__Prompt__
Pull out every line in the data that has the string "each" in it.

__Collected data__
==============================
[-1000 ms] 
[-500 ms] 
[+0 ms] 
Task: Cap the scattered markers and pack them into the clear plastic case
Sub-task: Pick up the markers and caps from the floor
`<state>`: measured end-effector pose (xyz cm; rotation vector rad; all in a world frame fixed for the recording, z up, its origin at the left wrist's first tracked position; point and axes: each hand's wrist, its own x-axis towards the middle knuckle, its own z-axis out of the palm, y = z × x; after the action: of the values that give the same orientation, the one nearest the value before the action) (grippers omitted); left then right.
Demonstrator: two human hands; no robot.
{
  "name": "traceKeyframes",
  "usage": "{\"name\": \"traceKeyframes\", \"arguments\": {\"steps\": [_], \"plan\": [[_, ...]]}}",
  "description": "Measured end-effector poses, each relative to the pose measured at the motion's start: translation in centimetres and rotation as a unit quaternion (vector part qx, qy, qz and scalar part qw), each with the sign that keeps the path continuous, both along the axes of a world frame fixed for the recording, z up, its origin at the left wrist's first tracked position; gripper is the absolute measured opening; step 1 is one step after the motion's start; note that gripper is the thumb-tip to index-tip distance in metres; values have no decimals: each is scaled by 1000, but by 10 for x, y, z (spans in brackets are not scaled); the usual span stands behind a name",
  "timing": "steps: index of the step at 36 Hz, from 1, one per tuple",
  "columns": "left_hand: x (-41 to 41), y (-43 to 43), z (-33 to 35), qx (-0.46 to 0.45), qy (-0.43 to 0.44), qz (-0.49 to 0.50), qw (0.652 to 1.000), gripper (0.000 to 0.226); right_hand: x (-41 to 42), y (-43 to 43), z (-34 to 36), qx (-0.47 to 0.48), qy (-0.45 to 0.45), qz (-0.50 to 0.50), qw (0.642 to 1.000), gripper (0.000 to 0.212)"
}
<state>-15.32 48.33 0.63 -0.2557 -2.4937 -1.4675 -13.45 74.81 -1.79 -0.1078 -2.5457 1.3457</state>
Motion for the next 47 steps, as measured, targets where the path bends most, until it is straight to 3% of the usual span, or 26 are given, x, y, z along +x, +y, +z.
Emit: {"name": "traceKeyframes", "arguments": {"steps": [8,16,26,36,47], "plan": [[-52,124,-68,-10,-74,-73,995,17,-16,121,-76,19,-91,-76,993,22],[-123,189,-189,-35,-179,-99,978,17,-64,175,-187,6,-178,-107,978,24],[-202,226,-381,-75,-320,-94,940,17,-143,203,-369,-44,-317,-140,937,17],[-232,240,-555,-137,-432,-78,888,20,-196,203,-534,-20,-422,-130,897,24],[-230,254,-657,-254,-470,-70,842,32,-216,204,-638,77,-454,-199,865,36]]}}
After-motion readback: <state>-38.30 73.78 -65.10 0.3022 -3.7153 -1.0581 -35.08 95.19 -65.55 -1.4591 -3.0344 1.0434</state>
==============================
__Answer__
`<state>`: measured end-effector pose (xyz cm; rotation vector rad; all in a world frame fixed for the recording, z up, its origin at the left wrist's first tracked position; point and axes: each hand's wrist, its own x-axis towards the middle knuckle, its own z-axis out of the palm, y = z × x; after the action: of the values that give the same orientation, the one nearest the value before the action) (grippers omitted); left then right.
  "description": "Measured end-effector poses, each relative to the pose measured at the motion's start: translation in centimetres and rotation as a unit quaternion (vector part qx, qy, qz and scalar part qw), each with the sign that keeps the path continuous, both along the axes of a world frame fixed for the recording, z up, its origin at the left wrist's first tracked position; gripper is the absolute measured opening; step 1 is one step after the motion's start; note that gripper is the thumb-tip to index-tip distance in metres; values have no decimals: each is scaled by 1000, but by 10 for x, y, z (spans in brackets are not scaled); the usual span stands behind a name",

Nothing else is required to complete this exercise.